## Activity
With all images left out, restate the records below exactly as written.
****************
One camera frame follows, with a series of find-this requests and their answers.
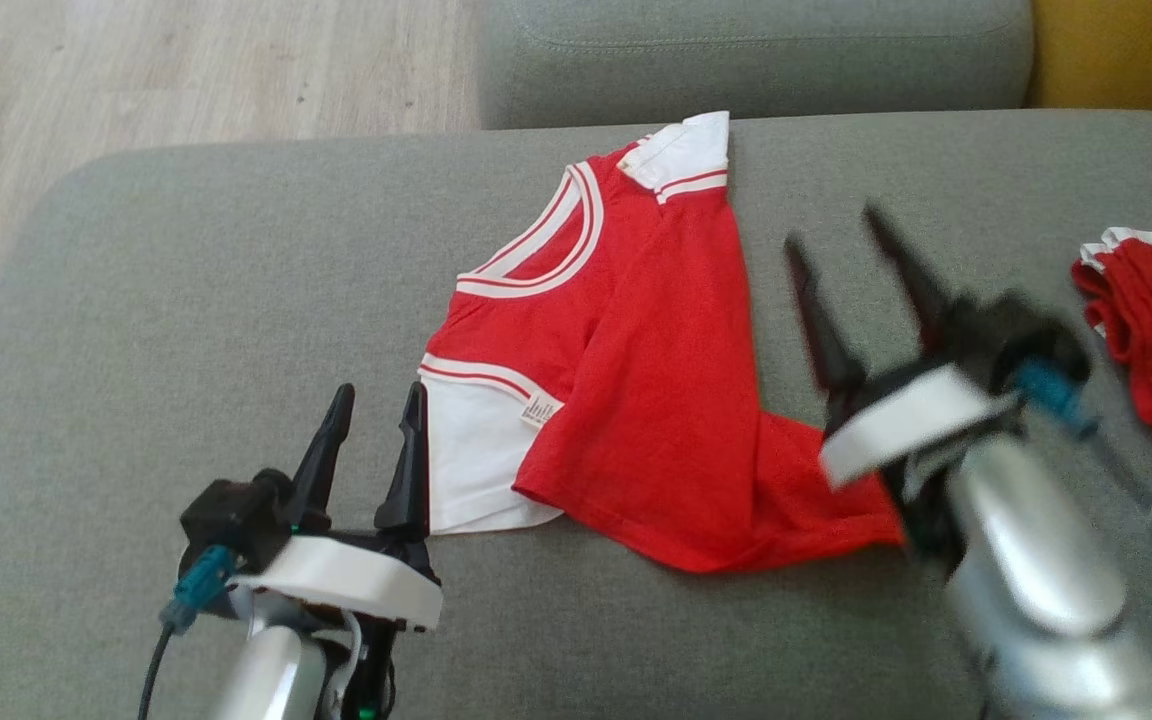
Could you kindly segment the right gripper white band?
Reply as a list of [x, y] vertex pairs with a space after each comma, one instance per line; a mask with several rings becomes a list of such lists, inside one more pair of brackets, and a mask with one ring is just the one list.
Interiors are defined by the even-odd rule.
[[[940, 353], [952, 296], [877, 202], [867, 202], [863, 218], [905, 291], [923, 351]], [[916, 558], [963, 560], [967, 541], [945, 495], [945, 465], [909, 473], [908, 458], [960, 434], [973, 437], [978, 425], [992, 432], [993, 420], [1010, 414], [1018, 397], [990, 395], [956, 364], [940, 361], [867, 381], [867, 367], [829, 314], [803, 238], [787, 236], [783, 252], [814, 386], [826, 397], [818, 462], [832, 497], [818, 492], [818, 558], [910, 541]]]

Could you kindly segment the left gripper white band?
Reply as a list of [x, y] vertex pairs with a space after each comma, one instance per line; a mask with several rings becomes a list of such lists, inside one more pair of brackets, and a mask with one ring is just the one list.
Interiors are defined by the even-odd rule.
[[[340, 384], [291, 478], [291, 530], [329, 530], [326, 506], [355, 406]], [[399, 430], [380, 536], [422, 543], [430, 535], [429, 392], [412, 382]], [[392, 651], [399, 632], [429, 632], [442, 588], [401, 559], [326, 537], [294, 536], [260, 574], [229, 582], [247, 642], [229, 676], [229, 720], [389, 720], [396, 702]]]

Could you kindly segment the red white-sleeved t-shirt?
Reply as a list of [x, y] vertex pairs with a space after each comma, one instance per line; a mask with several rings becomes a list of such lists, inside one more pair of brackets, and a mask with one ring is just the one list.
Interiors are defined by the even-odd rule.
[[768, 414], [728, 200], [730, 114], [567, 165], [535, 223], [454, 282], [419, 364], [435, 536], [575, 520], [682, 571], [902, 543], [876, 478]]

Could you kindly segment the large grey sofa seat cushion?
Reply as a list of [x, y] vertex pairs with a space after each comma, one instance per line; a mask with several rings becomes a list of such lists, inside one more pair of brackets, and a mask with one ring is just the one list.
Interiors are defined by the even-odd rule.
[[[641, 128], [159, 149], [74, 170], [0, 282], [0, 720], [132, 719], [211, 480], [293, 471], [355, 382], [332, 515], [369, 526], [454, 276], [524, 232], [566, 164]], [[765, 406], [823, 401], [782, 242], [809, 247], [873, 367], [916, 348], [861, 223], [881, 202], [943, 281], [1082, 323], [1069, 268], [1152, 229], [1152, 113], [740, 120], [730, 197]], [[430, 543], [442, 624], [397, 641], [394, 720], [978, 715], [940, 589], [899, 551], [695, 577], [558, 520]]]

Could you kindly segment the grey sofa back cushion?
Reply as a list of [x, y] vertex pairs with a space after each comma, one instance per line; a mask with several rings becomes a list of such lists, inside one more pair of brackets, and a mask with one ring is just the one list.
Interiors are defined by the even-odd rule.
[[488, 129], [1020, 108], [1030, 0], [484, 0]]

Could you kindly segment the mustard yellow cushion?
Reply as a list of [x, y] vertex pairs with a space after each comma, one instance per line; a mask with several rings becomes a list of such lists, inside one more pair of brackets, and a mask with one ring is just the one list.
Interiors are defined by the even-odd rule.
[[1030, 0], [1032, 108], [1151, 109], [1152, 0]]

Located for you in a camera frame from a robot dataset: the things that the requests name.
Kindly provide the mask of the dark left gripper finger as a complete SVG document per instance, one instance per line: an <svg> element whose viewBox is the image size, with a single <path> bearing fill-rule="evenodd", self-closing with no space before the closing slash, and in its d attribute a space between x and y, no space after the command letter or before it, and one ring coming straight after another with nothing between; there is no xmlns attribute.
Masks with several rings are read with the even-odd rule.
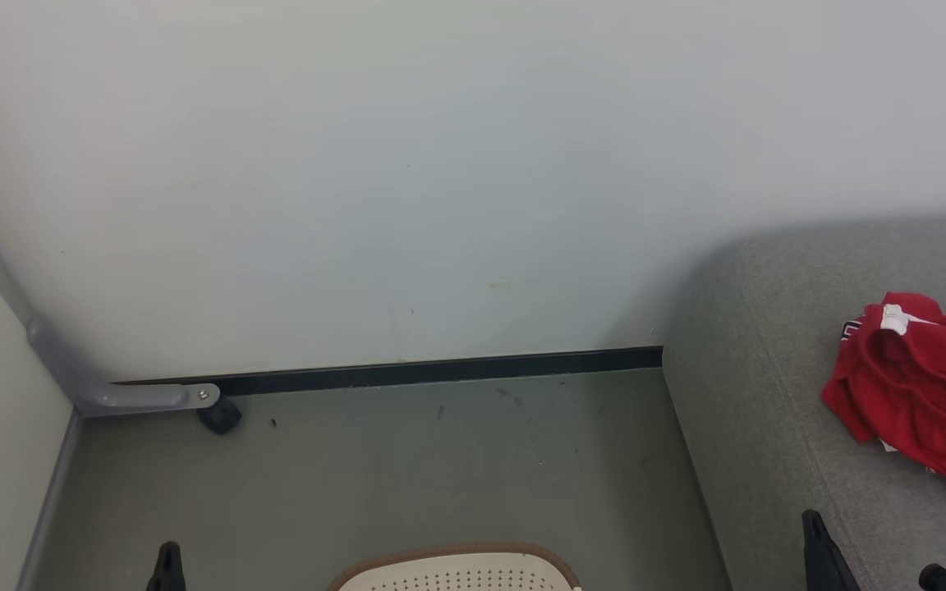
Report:
<svg viewBox="0 0 946 591"><path fill-rule="evenodd" d="M144 591L187 591L179 543L168 541L158 548L153 574Z"/></svg>

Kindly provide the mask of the red white garment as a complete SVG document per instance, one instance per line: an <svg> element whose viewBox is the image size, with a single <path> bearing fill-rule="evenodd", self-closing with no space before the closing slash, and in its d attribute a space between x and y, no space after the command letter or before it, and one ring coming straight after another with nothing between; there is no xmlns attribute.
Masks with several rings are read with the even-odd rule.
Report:
<svg viewBox="0 0 946 591"><path fill-rule="evenodd" d="M842 326L822 399L858 442L881 442L946 478L946 313L889 292Z"/></svg>

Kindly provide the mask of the white perforated laundry basket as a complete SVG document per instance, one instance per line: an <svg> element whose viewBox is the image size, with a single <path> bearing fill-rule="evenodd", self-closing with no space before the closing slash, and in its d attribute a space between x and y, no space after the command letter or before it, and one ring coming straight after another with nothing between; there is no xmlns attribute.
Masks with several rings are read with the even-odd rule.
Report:
<svg viewBox="0 0 946 591"><path fill-rule="evenodd" d="M470 543L399 552L346 569L327 591L583 591L556 553L530 543Z"/></svg>

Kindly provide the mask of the grey fabric sofa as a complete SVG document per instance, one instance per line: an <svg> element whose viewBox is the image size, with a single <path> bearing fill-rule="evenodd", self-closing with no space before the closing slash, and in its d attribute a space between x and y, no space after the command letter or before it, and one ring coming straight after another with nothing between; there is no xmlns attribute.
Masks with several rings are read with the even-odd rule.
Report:
<svg viewBox="0 0 946 591"><path fill-rule="evenodd" d="M805 591L807 509L862 591L946 565L946 479L856 442L822 399L844 323L890 291L946 309L946 216L759 233L684 291L664 377L733 591Z"/></svg>

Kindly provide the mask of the grey metal partition foot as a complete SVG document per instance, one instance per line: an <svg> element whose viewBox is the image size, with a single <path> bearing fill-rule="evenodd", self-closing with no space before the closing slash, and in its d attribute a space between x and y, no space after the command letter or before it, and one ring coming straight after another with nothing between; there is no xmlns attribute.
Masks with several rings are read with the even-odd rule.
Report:
<svg viewBox="0 0 946 591"><path fill-rule="evenodd" d="M240 418L236 405L214 384L113 384L99 377L74 348L41 318L26 325L31 349L83 418L196 410L210 418Z"/></svg>

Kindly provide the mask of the black baseboard strip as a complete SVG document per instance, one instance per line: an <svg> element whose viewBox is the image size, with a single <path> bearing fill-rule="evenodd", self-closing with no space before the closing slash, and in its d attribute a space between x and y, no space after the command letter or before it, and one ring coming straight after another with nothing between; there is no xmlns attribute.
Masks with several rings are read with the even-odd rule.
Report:
<svg viewBox="0 0 946 591"><path fill-rule="evenodd" d="M253 396L281 392L323 392L360 387L446 384L485 379L540 377L579 373L660 368L662 346L584 350L537 355L489 356L454 360L425 360L383 365L311 368L200 375L189 378L141 379L139 385L214 384L225 396Z"/></svg>

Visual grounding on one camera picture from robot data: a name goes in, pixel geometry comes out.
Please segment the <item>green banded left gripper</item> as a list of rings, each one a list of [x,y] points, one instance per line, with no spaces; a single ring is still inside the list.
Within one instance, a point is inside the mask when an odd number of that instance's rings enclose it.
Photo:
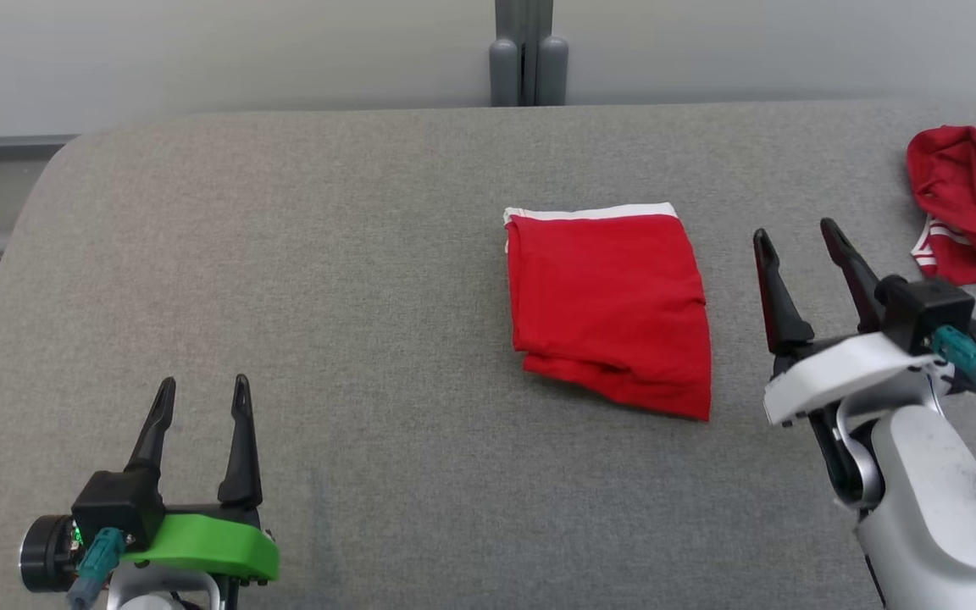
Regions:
****************
## Task result
One camera frame follows, with a series of find-this requests and their answers.
Could you kindly segment the right gripper white band?
Reply as a list of [x, y] vertex pairs with a space after each comma, one instance per line; a mask with several rings becomes a list of such lists, inside one more pair of brackets, and a mask with one ring is just the one list.
Interiors are defined by the even-odd rule.
[[[940, 353], [952, 296], [877, 202], [867, 202], [863, 218], [905, 291], [923, 351]], [[916, 558], [963, 560], [967, 541], [945, 495], [945, 465], [909, 473], [908, 458], [960, 434], [973, 437], [978, 425], [992, 432], [993, 420], [1010, 414], [1018, 397], [990, 395], [956, 364], [940, 361], [867, 381], [867, 367], [829, 314], [803, 238], [787, 236], [783, 252], [814, 386], [826, 397], [818, 462], [832, 497], [818, 492], [818, 558], [910, 541]]]

Could you kindly segment the left gripper white band?
Reply as a list of [x, y] vertex pairs with a space after each comma, one instance per line; a mask with several rings becomes a list of such lists, inside one more pair of brackets, and a mask with one ring is just the one list.
Interiors are defined by the even-odd rule.
[[[340, 384], [291, 478], [291, 530], [329, 530], [326, 506], [355, 406]], [[399, 430], [380, 536], [422, 543], [430, 535], [429, 392], [412, 382]], [[392, 651], [399, 632], [429, 632], [442, 588], [401, 559], [326, 537], [294, 536], [260, 574], [229, 582], [247, 642], [229, 676], [229, 720], [389, 720], [396, 702]]]

Could you kindly segment the red white-sleeved t-shirt?
Reply as a list of [x, y] vertex pairs with a space after each comma, one instance per line; a mask with several rings becomes a list of such lists, inside one more pair of brackets, and a mask with one ring is just the one list.
Interiors are defined by the even-odd rule.
[[768, 414], [728, 200], [730, 114], [567, 165], [535, 223], [454, 282], [419, 364], [435, 536], [575, 520], [682, 571], [902, 543], [876, 478]]

Could you kindly segment the large grey sofa seat cushion?
Reply as a list of [x, y] vertex pairs with a space after each comma, one instance per line; a mask with several rings becomes a list of such lists, inside one more pair of brackets, and a mask with one ring is just the one list.
Interiors are defined by the even-odd rule.
[[[641, 128], [159, 149], [74, 170], [0, 282], [0, 720], [132, 719], [211, 480], [293, 471], [355, 382], [332, 515], [369, 526], [454, 276], [524, 232], [566, 164]], [[765, 406], [823, 401], [782, 242], [809, 247], [873, 367], [916, 348], [861, 223], [881, 202], [943, 281], [1082, 323], [1069, 268], [1152, 229], [1152, 113], [740, 120], [730, 197]], [[430, 543], [442, 624], [397, 641], [394, 720], [978, 715], [940, 589], [899, 551], [695, 577], [558, 520]]]

Could you kindly segment the grey sofa back cushion?
Reply as a list of [x, y] vertex pairs with a space after each comma, one instance per line; a mask with several rings becomes a list of such lists, inside one more pair of brackets, and a mask with one ring is just the one list.
Interiors are defined by the even-odd rule.
[[488, 129], [1020, 108], [1030, 0], [484, 0]]

Could you kindly segment the mustard yellow cushion?
Reply as a list of [x, y] vertex pairs with a space after each comma, one instance per line; a mask with several rings becomes a list of such lists, inside one more pair of brackets, and a mask with one ring is just the one list.
Interiors are defined by the even-odd rule.
[[1030, 0], [1032, 108], [1151, 109], [1152, 0]]

Located for you in a camera frame from a robot dataset: the things that the requests name.
Kindly provide the mask of the dark left gripper finger as a complete SVG document per instance, one instance per line: an <svg> element whose viewBox is the image size, with a single <path> bearing fill-rule="evenodd", self-closing with no space before the closing slash, and in its d attribute a space between x and y, no space after the command letter or before it, and one ring coming straight after another with nothing between; there is no xmlns attribute.
Masks with several rings are read with the even-odd rule.
Report:
<svg viewBox="0 0 946 591"><path fill-rule="evenodd" d="M144 591L187 591L179 543L168 541L158 548L153 574Z"/></svg>

Kindly provide the mask of the red white garment as a complete SVG document per instance, one instance per line: an <svg> element whose viewBox is the image size, with a single <path> bearing fill-rule="evenodd", self-closing with no space before the closing slash, and in its d attribute a space between x and y, no space after the command letter or before it, and one ring coming straight after another with nothing between; there is no xmlns attribute.
Masks with several rings are read with the even-odd rule.
Report:
<svg viewBox="0 0 946 591"><path fill-rule="evenodd" d="M842 326L822 399L858 442L881 442L946 478L946 313L889 292Z"/></svg>

Kindly provide the mask of the white perforated laundry basket as a complete SVG document per instance, one instance per line: an <svg> element whose viewBox is the image size, with a single <path> bearing fill-rule="evenodd", self-closing with no space before the closing slash, and in its d attribute a space between x and y, no space after the command letter or before it, and one ring coming straight after another with nothing between; there is no xmlns attribute.
Masks with several rings are read with the even-odd rule.
Report:
<svg viewBox="0 0 946 591"><path fill-rule="evenodd" d="M470 543L399 552L346 569L327 591L583 591L556 553L530 543Z"/></svg>

Kindly provide the mask of the grey fabric sofa as a complete SVG document per instance, one instance per line: an <svg> element whose viewBox is the image size, with a single <path> bearing fill-rule="evenodd", self-closing with no space before the closing slash, and in its d attribute a space between x and y, no space after the command letter or before it, and one ring coming straight after another with nothing between; there is no xmlns attribute.
Masks with several rings are read with the even-odd rule.
Report:
<svg viewBox="0 0 946 591"><path fill-rule="evenodd" d="M805 591L807 509L862 591L946 565L946 479L856 442L822 399L844 323L890 291L946 309L946 216L759 233L684 291L664 377L733 591Z"/></svg>

Kindly provide the mask of the grey metal partition foot as a complete SVG document per instance, one instance per line: an <svg> element whose viewBox is the image size, with a single <path> bearing fill-rule="evenodd", self-closing with no space before the closing slash, and in its d attribute a space between x and y, no space after the command letter or before it, and one ring coming straight after another with nothing between; there is no xmlns attribute.
Masks with several rings are read with the even-odd rule.
Report:
<svg viewBox="0 0 946 591"><path fill-rule="evenodd" d="M240 418L236 405L214 384L113 384L99 377L74 348L41 318L26 325L31 349L83 418L196 410L210 418Z"/></svg>

Kindly provide the mask of the black baseboard strip as a complete SVG document per instance, one instance per line: an <svg> element whose viewBox is the image size, with a single <path> bearing fill-rule="evenodd", self-closing with no space before the closing slash, and in its d attribute a space between x and y, no space after the command letter or before it, and one ring coming straight after another with nothing between; there is no xmlns attribute.
Masks with several rings are read with the even-odd rule.
Report:
<svg viewBox="0 0 946 591"><path fill-rule="evenodd" d="M253 396L281 392L323 392L360 387L446 384L485 379L540 377L579 373L660 368L662 346L584 350L537 355L489 356L454 360L425 360L383 365L311 368L200 375L189 378L141 379L139 385L214 384L225 396Z"/></svg>

Visual grounding on one camera picture from robot data: a name goes in, pixel geometry comes out.
Please segment the <item>green banded left gripper</item> as a list of rings, each one a list of [x,y] points, one instance per line, with no spaces; a single ring is still inside the list.
Within one instance, a point is inside the mask when an odd number of that instance's rings enclose it.
Photo:
Regions:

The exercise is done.